GdF-Suez and Total secure nuclear stake

05 May 2009

Oil and gas firms will have a substantial interest in the second new large nuclear reactor to be built in France. GdF-Suez is to take a one-third stake and share it with Total.


The stake was confirmed by prime minister Francois Fillion, GdF-Suez said. The company will initally take 33.33% of the shares in a project company to build the 1650 MWe Areva EPR unit at Penly, with Electricité de France (EdF) taking the majority stake. Italy's Enel has the right to take up to 12.5% of the project, which would leave only a few percent for any other investors.


Joint announcements from GdF-Suez and Total confirmed a proposal for the two to "join forces" for the project, marking Total's first involvement in the nuclear power sector. Total is to take 25% of the GdF-Suez stake as part of a partnership which will leave GdF-Suez with 25% overall and Total with 8.3%.


Penly (Xavinthesky)
Penly: Plenty of room for expansion (Image: Xavinthesky)

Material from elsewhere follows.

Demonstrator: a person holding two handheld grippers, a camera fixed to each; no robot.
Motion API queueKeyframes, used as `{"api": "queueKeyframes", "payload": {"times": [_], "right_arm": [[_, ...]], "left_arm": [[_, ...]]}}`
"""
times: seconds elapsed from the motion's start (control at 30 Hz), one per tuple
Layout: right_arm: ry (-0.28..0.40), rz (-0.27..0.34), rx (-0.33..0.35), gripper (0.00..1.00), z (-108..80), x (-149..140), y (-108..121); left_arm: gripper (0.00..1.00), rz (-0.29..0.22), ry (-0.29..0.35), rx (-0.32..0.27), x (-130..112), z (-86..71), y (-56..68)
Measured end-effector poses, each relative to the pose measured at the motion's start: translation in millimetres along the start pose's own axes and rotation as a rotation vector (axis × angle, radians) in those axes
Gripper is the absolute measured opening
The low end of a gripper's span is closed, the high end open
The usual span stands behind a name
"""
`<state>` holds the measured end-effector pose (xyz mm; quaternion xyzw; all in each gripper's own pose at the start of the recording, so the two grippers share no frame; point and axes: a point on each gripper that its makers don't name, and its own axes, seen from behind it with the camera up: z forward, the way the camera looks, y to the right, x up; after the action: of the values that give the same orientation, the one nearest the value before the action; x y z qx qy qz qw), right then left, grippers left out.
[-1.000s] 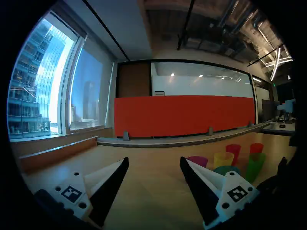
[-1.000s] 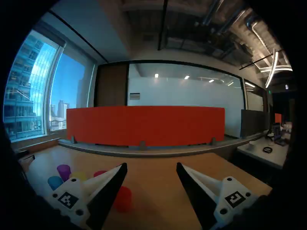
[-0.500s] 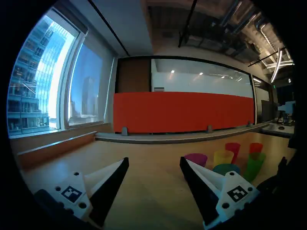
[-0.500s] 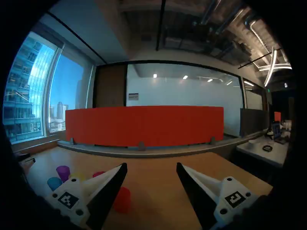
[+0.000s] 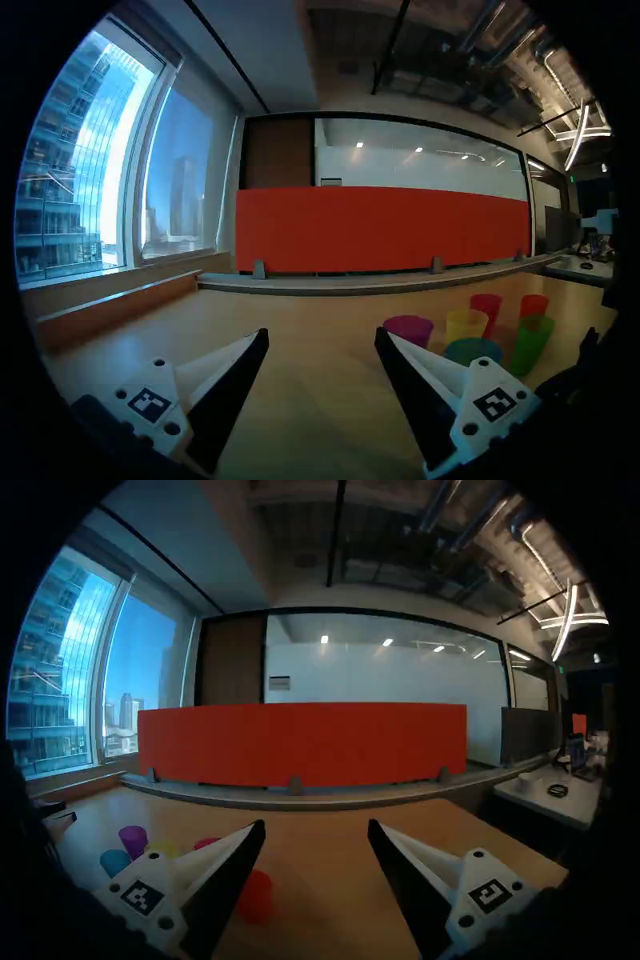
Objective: Pour water
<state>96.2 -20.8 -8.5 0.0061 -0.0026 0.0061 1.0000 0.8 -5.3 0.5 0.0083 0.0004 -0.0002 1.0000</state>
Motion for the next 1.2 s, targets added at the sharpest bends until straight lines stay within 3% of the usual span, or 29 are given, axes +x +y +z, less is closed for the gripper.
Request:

Company statements quoted Total head Christophe de Margerie: "I am pleased that Total contributes to this achievement alongside GdF-Suez and EdF, which will constitute a new reference for the Group."


GdF-Suez head Gérard Mestrallet said the move was "a major step forward in the implementation of GdF-Suez nuclear strategy." In July last year the company welcomed the announcement of further new-build plans in France, adding, "If GdF-Suez was to decide to be a candidate for the construction and operation of this second EPR in France, the new group would do so in cooperation with French and/or international electrical partners as well as interested electro-intensive industrial parties."


The firm already owns Belgium's Electrabel, which owns and operates three pressurized water reactors at Tihange, while operating four more at Doel. It also owns the Tractebel nuclear engineering company and bought a 5% stake in Areva's forthcoming George-Besse II uranium enrichment plant last June.


Nuclear expansion in Belgium is currently impossible due to government policies, and GdF-Suez is instead looking at the fast-emerging British new-build market as well as France. The company, an alliance with Iberdrola and Scottish & Southern, was unsuccessful in bidding for new-build sites in the most recent UK land auction and now looks forward to subsequent land sales.


For Total, it is routine to work with partners, and the firm already works with GdF-Suez on a range of oil and gas exploration and gas-fired power generation projects. The two also have a joint subsidiary in the solar power sector.